A path to causal inference

The aim of data analytics is to infer the relationships between variables in a system in order to predict and/or control said system. For example, we may wish to understand the relationship between a stock’s return and its volatility in order to profit from changes in these variables or to reduce risk. For instance if we knew that when volatility went down the stock price would go up we could profit by buying the stock when we first saw signs of a drop in stock volatility.

Unfortunately, it is often not possible to directly infer causation because we are (usually) unable to directly perturb a given system; the only way to unambiguously determine causation. Consequently, we often settle for analysing simple correlations which act as a crude proxy for causation. This can be seen in the chart from Spurious Correlations which shows the total revenue generated by arcades in the US versus the number of computer science doctorates. Whilst there is a 98.5% correlation there is no plausible causal mechanism.

from http://www.tylervigen.com/spurious-correlations
from http://www.tylervigen.com/spurious-correlations

There are alternative approaches to inferring causation such as developing a mechanistic model as is done in epidemiology or building an experiment as is done is behavioural economics. The first of these requires a good understanding of the underlying process whilst the latter requires strict controls to prevent external influences and to make it as realistic as possible. Another approach is to consider causation in a statistical sense as is done with Granger causality.

Granger causality is based upon the premise that the process X strictly Granger causes another process Y if future values of Y can be better predicted using the past values of X rather than only the past values of Y. This notion was originally introduced by Wiener (1956) and later formalized in terms of linear auto-regression by Granger (1969). As stated by Barnett et al. (2009), “identifying Granger causality is not identical to identifying a physically instantiated causal interaction in a system; this can only be unambiguously identified by perturbing the system. Instead, it is a causal relation in a statistical sense.” A major problem with Granger causality is that most real problems, such as the return–volume relation, are nonlinear (Hiemstra and Jones, 1994; Chuang et al., 2009). This led researchers such as Baek and Brock (1992) and Hiemstra and Jones (1994) to develop nonlinear extensions to Granger causality. The Hiemstra and Jones (1994) test is now the most commonly used method among practitioners in finance and economics. Unfortunately, Diks and Panchenko (2005) show that this measure may not actually test Granger causality and identify numerous situations in which the test actually fails. An alternative approach is to use a truly nonlinear and nonparametric method such as information theory.
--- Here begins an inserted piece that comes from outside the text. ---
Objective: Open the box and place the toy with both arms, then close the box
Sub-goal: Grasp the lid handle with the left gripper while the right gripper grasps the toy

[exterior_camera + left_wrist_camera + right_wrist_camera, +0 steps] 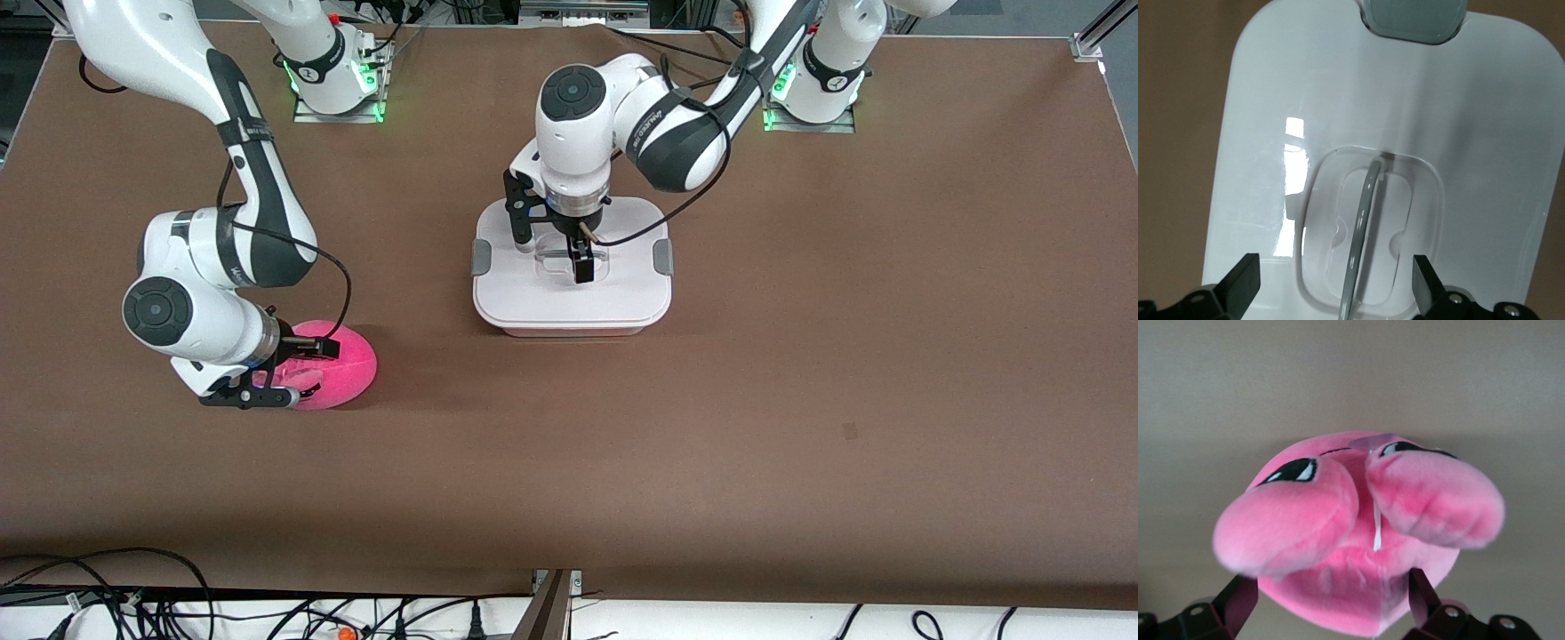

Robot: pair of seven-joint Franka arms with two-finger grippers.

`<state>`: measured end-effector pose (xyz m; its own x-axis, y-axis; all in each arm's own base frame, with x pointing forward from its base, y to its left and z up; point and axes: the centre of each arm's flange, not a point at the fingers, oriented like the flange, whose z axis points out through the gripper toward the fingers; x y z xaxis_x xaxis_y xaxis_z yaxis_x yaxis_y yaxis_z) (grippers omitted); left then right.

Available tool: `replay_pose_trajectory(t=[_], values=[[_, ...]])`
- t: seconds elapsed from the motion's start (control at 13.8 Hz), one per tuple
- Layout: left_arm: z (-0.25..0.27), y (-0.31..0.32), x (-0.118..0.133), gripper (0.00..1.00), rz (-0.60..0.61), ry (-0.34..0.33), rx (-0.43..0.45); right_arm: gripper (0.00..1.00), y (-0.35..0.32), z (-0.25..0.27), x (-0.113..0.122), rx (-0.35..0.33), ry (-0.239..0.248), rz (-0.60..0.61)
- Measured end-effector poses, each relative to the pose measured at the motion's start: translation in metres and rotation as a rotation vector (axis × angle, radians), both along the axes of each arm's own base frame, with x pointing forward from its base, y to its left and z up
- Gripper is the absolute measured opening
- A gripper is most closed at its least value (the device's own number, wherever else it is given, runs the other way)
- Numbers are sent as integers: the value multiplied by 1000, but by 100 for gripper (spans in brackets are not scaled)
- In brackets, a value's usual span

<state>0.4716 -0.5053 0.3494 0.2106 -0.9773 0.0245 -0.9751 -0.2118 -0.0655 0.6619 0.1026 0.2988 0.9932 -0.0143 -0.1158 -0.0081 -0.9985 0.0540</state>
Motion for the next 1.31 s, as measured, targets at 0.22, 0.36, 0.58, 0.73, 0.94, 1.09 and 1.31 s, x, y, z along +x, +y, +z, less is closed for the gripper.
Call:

Information theory was originally developed to examine the properties in signal processing, such as data compression, by Shannon (1948). However, it is now widely used in the physical sciences for problems such as statistical inference due to its ability to analyse nonlinear statistical dependencies and higher order moments of the distribution.

Mutual information (MI) is a popular measure in the field of information theory. MI gives the mutual reduction in uncertainty of one variable given another. For example, one can calculate the reduction in uncertainty of the daily return at time, t, by knowing the daily volume at time, t. If there is no reduction in uncertainty, then the daily returns and volumes are statistically independent. Unfortunately, since this measure is symmetric under the exchange of variables, it is only able to determine if two variables are related. However, if one wishes to imply causation one can simply add a time lag to one variable; this assumes that the causal effect cannot back propagate through time. For example, one can find the reduction in uncertainty in the daily return at time, t+1, given the daily volume at time, t, and vice versa. If there is only a reduction in uncertainty in one direction or one is substantially larger, then one variable must be strongly influencing or causing the changes in the other variable.

One can use an asymmetric measure such as Transfer Entropy (TE) (Schreiber, 2000), an information theoretic measure of time-directed information transfer between jointly dependent processes. Barnett et al. (2009) state that TE is not framed in terms of prediction but in terms of resolution of uncertainty. The TE from Y to X is the degree to which Y disambiguates the future of X beyond the degree to which X already disambiguates its own future. This parallels the notion of Granger causality. In fact, Barnett et al. (2009) show that TE is equivalent to Granger causality for Gaussian distributed variables and Hlaváčková-Schindler (2011) extended this to variables distributed as exponential Weinman’s, log-normal’s and certain parametrizations of Generalized Gaussian’s.

This article is based upon a recent paper I published in the Journal of Applied Economics entitled “An information theoretic analysis of stock returns, volatility and trading volumes”; Ong (2015). In this paper I used information theory to show that the observed negative correlation between a stock’s returns and its volatility (known as the Leverage Effect, Black (1976)) is driven by trading volumes; this is supportive of previous research by Avramov et al (2006). This is important for trading and risk management purposes and supports the idea of a behavioural based explanation for the Leverage Effect.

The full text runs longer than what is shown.